Passaram dez anos. Daniel iria casar com outra mulher e seria pai. Caminhou até a antiga casa que eram dos pais de Mariana, estava ansioso para reencontrá-la, quando perguntou:
- onde está Mariana?
- você não ficou sabendo, Daniel?
- o que?
- ela foi atropelada quando voltava do trabalho, ela sempre andou distraída com as coisas
- quando que foi isso?
- já faz dois meses

Daniel sentou-se no mesmo banco que reencontrou Mariana. Sentiu que algo tinha sido perdido para sempre. Casou duas semanas depois, nunca mais procurou vestígios concretos de sua velha desconhecida. Mariana era uma presença minguante, bagunçava seus medos e lhe deu uma noção de efemeridade das coisas.

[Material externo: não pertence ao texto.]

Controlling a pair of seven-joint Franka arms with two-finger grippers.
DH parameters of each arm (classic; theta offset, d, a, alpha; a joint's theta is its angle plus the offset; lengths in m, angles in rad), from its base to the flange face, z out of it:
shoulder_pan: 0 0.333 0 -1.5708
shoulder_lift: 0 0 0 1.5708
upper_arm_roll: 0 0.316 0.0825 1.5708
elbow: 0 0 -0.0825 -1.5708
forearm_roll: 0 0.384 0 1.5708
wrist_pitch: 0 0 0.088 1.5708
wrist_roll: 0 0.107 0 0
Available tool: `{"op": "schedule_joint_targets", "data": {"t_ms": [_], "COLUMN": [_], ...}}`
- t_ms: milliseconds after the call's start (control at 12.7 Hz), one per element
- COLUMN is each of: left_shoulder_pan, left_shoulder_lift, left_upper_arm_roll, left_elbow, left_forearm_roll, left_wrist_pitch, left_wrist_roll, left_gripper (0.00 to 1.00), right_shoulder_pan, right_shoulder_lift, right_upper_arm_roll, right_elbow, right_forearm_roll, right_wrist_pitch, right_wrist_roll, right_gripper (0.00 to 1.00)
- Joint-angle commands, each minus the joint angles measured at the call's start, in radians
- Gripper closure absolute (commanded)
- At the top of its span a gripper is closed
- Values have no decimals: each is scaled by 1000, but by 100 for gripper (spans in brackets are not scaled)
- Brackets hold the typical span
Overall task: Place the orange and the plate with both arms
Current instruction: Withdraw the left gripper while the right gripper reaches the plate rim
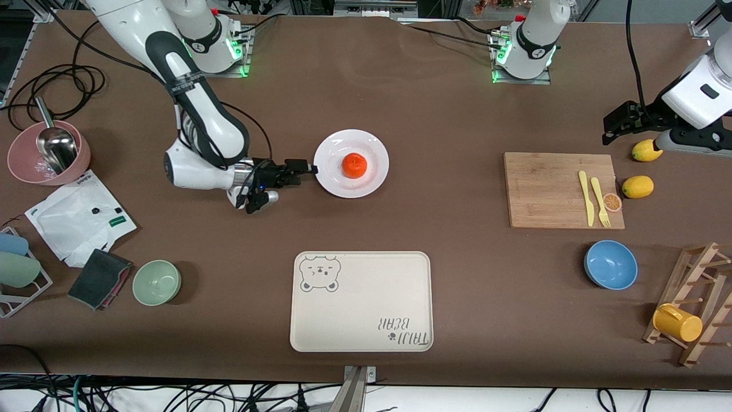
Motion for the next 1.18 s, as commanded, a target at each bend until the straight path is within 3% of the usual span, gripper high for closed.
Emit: {"op": "schedule_joint_targets", "data": {"t_ms": [0,237,473,789,1104], "left_shoulder_pan": [14,14,14,16,14], "left_shoulder_lift": [0,0,0,-2,2], "left_upper_arm_roll": [-14,-14,-14,-13,-14], "left_elbow": [17,23,23,25,37], "left_forearm_roll": [21,19,19,21,22], "left_wrist_pitch": [-28,-30,-32,-64,-64], "left_wrist_roll": [5,-3,-3,-1,-1], "left_gripper": [0,0,0,0,0], "right_shoulder_pan": [-9,-9,-9,-8,-8], "right_shoulder_lift": [15,38,67,76,76], "right_upper_arm_roll": [44,47,47,48,70], "right_elbow": [-15,-15,-18,-27,-39], "right_forearm_roll": [41,43,139,166,178], "right_wrist_pitch": [60,88,89,91,126], "right_wrist_roll": [-33,-78,-167,-169,-171], "right_gripper": [0,0,0,1,13]}}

Daniel sentiu medo de perder as coisas preciosas, sentiu vontade de ligar para todos os seus amigos, ficou perplexo. Ele se sentiu como um homem banal e teve medo da solidão. Esse moço confuso nunca se recuperou, quando voltou para casa, foi assaltado andando na rua e dormiu numa cama como um homem banal. Acordou como um homem banal, casou-se como um homem banal, teve filhos como homem banal, divorciou-se como um homem banal.  E anônimo, entristeceu como uma figura impossível.